Too Much Training
A while back I posted about Overachievement, the primary concepts being Trusting vs. Training mindset. As you might remember, Trusting is the “Just Do it!” mode, avoiding analysis paralysis, trusting yourself, and just getting things done. Training mindset is your self-improvement, self-evaluation (editing) mode.
Even being aware of the problem, I still find myself stuck in a Training mindset a lot of the time. I’m always trying to improve my stories, characters, and ideas. The problem with this is it’s hard to nail down a ‘done’ state. I’m sure some of you can empathize with that.
Keep in mind, this isn’t solved by the “Just Write!” mantra. I’m even less happy sometimes when I go about it with that attitude, because my perfectionist urges kick in even stronger when I have a sneaking suspicion something is crap — I’m not content with a rush job. And doing work quickly often means I’ll just be throwing more of it away.
It’s the age old battle between quality and quantity. The faster and more I write, the lower the quality is. The slower I write, the better the quality but then I never get done. Are we trapped in a paradox with this situation? Where is the balance?
How do you balance Trusting vs. Training, quality vs. quantity, etc.?
Trackbacks/Pings
Leave a reply
Comments
March 31st, 2007 at 1:59 am
I look at my writing in both views. When I write the first draft/initial story I let go of my perfectionist traits. It’s not always easy because many times things change as I write and I want to go back and fix. I’ve kind of trained myself not to do that though. I get into a groove and I let go.
Then the second draft I let all the training and my perfectionist traitskick in (that’s not to say I ignore rules and training when I write the first draft…I just try not to obcess over them. If I tell instead of show a passage, so be it…if it takes more more than five minutes to figure out how to rewrite it then I move on.

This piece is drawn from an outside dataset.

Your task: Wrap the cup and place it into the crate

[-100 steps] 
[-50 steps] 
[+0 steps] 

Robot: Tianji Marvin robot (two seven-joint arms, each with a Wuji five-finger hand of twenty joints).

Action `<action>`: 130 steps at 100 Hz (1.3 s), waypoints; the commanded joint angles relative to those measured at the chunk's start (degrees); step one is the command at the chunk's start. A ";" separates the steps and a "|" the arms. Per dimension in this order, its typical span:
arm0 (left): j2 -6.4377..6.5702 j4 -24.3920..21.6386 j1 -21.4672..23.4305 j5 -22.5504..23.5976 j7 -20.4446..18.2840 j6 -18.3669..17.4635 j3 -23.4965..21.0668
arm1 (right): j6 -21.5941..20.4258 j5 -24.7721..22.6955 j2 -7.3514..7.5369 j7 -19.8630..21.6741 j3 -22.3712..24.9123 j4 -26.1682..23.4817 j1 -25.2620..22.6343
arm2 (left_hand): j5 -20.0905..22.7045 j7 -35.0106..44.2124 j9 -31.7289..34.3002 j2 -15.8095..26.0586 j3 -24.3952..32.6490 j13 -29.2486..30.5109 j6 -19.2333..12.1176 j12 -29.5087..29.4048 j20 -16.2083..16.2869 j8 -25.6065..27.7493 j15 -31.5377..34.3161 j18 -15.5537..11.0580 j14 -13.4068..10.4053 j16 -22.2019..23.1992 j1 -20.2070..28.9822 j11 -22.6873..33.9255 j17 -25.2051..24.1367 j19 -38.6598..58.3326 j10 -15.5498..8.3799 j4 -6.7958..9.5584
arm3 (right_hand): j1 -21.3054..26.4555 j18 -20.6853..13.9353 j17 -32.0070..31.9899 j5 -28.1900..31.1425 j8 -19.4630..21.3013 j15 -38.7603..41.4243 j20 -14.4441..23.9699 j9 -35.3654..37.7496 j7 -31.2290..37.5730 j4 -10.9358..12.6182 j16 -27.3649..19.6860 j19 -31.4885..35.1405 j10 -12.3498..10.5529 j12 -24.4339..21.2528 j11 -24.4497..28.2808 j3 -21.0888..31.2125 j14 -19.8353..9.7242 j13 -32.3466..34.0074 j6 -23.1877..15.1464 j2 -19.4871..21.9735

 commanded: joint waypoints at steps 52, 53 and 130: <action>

For me it’s a matter of momentum. If I’ve got it, I can forgo my training let the words come out as they may…I actually find this easier for me, because I don’t have to worry about it being perfect the first time, the story seems to come out better (the writing just needs a little work in the end :))
March 31st, 2007 at 6:57 pm
You bring up an interesting dilemma, perhaps only solved by the passage of time and self-knowledge and self-acceptance about how one best works. Here’s my story about why I believe this:
I’ve taken many art classes in my life in the quest to be an “artist.” I thought the more classes I took, the better artist I would be. In one way, I was right: the more classes I took, the better artist I became in skills and technique.
But being an artist is as much about intuition and risk-taking as it is about being able to use the tools. At some point, my art became too technical. It had lost that mysterious quality that makes art touching, inspiring, memorable, great. I felt inept. I stopped creating. I couldn’t do art “right” so I didn’t do it at all.
How did this happen? A very wise art teacher summed it up for me: Sometimes art schools DESTROY artists. That’s why he did not make strict technical demands from his students; instead, he tried to nurture their freshness, originality and unique creativity. Some got it and followed their unique path, some didn’t.
“And sadly,” he said, “this is why many art students spend the same amount of time UN-Schooling themselves, restoring what they lost, as they have in art schools which restricted the artists they were.”
Creating art is full of making mistakes, he taught. I finally learned his point long after my art-school years. The key is to keep going, bumps and all.